# Supercharging my 30v 2.8l V6



## somebody5788 (Nov 30, 2008)

So I am working on mounting an M90 to my B5 A4. I have some questions from you supercharger experts. Many are saying the M90 is not efficient enough over 10 psi which I thought that after I get it running initially at about 8 psi or somewhere around 300 chp that I could push it up to 15-20 psi and get upwards towards 400chp because it is a high flowing supercharger but now people are telling that this supercharger just wont handle that. While I am seeing a few G60 guys running them around there fairly well. But the G60 can't take advantage of the high flow the m90 has where my 2.8l and its 5 valves per cylinder should be able to use that a little better IMO. 
I guess I just want to know what your guys take on this project is and what some realistic goals should be (like max hp on a built engine and good tune). Initially I am hoping to run it on a tune made for an M62 on this engine keeping the boost down to about the same flow of it (hoping to at least) I have a Magnum Power S port on the supercharger at least I'm told I do I wouldn't know what to look for.
I will be getting a shorter snout for it.
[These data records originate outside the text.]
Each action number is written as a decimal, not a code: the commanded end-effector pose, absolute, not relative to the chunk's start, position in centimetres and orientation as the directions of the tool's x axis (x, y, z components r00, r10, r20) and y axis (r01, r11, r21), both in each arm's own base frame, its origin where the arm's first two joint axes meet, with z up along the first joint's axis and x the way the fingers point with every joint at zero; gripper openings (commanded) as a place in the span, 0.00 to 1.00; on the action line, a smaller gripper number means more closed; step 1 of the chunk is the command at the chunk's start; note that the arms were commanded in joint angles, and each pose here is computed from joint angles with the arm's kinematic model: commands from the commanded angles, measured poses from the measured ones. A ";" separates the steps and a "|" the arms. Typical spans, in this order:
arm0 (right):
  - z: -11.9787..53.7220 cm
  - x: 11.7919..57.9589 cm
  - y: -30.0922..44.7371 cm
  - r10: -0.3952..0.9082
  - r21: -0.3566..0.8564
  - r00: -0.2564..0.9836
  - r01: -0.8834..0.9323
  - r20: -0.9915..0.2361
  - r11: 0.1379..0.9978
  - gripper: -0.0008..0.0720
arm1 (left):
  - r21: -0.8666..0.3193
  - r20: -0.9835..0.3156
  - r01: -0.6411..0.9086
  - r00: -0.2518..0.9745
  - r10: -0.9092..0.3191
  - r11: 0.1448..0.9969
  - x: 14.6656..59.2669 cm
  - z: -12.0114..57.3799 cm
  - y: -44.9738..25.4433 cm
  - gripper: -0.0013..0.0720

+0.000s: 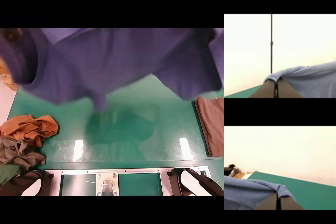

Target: Fold the shirts.

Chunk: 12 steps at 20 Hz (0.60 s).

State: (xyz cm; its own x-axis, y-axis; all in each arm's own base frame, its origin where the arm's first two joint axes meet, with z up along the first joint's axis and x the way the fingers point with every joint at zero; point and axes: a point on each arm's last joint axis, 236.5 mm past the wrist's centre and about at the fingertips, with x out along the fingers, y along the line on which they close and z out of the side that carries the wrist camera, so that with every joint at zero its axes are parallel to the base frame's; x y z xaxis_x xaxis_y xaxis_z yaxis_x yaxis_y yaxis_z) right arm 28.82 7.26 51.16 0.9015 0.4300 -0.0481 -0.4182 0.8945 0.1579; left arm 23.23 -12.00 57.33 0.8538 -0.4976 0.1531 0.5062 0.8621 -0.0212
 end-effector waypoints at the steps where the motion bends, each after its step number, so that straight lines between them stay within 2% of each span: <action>1: 51.0 28.2 7.1 0.411 0.128 0.910 -0.401 -0.061 0.907 0.03 | -0.021 0.095 0.506 0.860 -0.502 0.862 23.5 55.8 -12.1 0.05; 3: 47.5 30.6 6.9 0.437 0.191 0.889 -0.409 -0.140 0.893 0.03 | -0.055 -0.013 0.467 0.884 -0.468 0.883 27.0 52.0 -11.5 0.05; 6: 38.3 36.0 6.6 0.489 0.325 0.821 -0.395 -0.294 0.859 0.03 | -0.121 -0.241 0.405 0.874 -0.423 0.906 33.7 43.1 -11.0 0.05; 9: 27.2 42.1 6.2 0.501 0.444 0.760 -0.312 -0.414 0.840 0.03 | -0.193 -0.491 0.352 0.774 -0.401 0.916 40.8 30.6 -11.2 0.05; 12: 15.2 48.0 5.6 0.483 0.518 0.696 -0.185 -0.531 0.835 0.03 | -0.263 -0.655 0.304 0.640 -0.401 0.916 47.6 17.1 -12.0 0.05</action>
State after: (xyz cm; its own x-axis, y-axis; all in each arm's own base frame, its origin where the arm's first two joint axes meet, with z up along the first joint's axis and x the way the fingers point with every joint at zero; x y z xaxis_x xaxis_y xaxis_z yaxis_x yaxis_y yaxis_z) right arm 43.58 5.85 25.86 0.7457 0.5034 -0.4365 -0.2890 0.8346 0.4689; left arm 43.07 -11.69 28.52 0.7539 -0.4103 -0.5130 0.3487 0.9118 -0.2169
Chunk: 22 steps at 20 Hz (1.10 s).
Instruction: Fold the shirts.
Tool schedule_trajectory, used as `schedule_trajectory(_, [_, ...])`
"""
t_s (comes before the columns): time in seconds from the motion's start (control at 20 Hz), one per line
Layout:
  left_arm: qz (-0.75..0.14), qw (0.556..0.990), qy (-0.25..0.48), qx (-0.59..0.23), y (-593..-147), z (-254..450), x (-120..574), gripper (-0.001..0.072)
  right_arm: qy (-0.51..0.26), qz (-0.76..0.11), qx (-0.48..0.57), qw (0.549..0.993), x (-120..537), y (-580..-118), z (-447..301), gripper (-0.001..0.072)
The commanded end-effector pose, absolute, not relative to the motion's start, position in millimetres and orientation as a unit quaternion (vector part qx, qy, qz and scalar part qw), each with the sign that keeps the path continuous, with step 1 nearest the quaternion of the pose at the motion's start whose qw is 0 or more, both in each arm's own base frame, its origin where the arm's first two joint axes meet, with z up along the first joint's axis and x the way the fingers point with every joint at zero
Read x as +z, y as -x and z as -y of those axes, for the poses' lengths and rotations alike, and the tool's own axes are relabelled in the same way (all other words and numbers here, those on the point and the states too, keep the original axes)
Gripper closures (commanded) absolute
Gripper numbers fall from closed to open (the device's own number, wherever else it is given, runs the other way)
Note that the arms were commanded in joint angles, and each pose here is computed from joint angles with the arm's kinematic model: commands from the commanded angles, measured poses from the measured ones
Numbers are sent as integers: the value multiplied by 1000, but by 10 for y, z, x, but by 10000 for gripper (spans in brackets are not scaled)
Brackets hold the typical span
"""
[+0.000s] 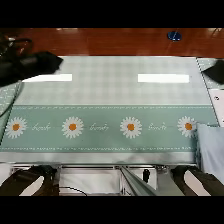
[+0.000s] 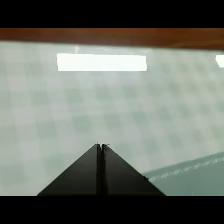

possibly very inacurate supercharger calculator


----------



## lucas13dourado (Oct 1, 2007)

*FV-QR*

can you even boost that thing that high (20 psi?)


----------



## somebody5788 (Nov 30, 2008)

*Re: FV-QR (lucas13dourado)*

I mentioned that I meant what it could be capable of on a built engine... The PES kit is for a stock engine and I plan to run it on low boost but I was under the impression that on a built engine w/ lowered compression ratio to say 9:1 that I could push that supercharger to some decent fun power levels. Stock is 10.6:1 and some guys are running an M62 at 10psi on stock engines w/ an intercooler. The engine has the same forged rods of an S4 but only 2 bolt mains (during an engine build it can be drilled to fit S4 4 bolt mains) and then just pistons and stronger valves (more heat resistant I guess) and it "should" handle up towards what a stock S4 engine can take which is said to be around 500hp. 
Aside from that Im wanting to know the capabilities of the supercharger. I know my engine already flows more air then the 2.7t in the S4 and RS4 because I have the cams they all upgrade to lol. 
Just been some argument over whether the m90 could make any real results or not.


----------



## lucas13dourado (Oct 1, 2007)

*FV-QR*

your heads flow more than the 2.7T
I think you will endup spending WAAAYYY too much money to build this engine and whatnot.
slap the supercharger in, keep it at 10 psi and call it a day

buy a rabbit put a 2.0 aba and turbo that..... youll have a really fun car 
but thats just my .02


----------



## somebody5788 (Nov 30, 2008)

*Re: FV-QR (lucas13dourado)*

I'm not looking at the cost right now I am looking at the possible benefits. Some are saying that it couldnt possibly hit 325 whp on that supercharger and I just think it should be able to. I know a built engine would be 2k if I did almost all the work myself. The supercharger mount up and all that wont cost much I am looking at about 1k having it running and reliable. 
Though considering a built engine plus the 1k to get that supercharger on there myself would still be less then the cost of a PES kit at 3500 that's pretty sad. But a tune for the high PSI and lowered compression is a totally different story.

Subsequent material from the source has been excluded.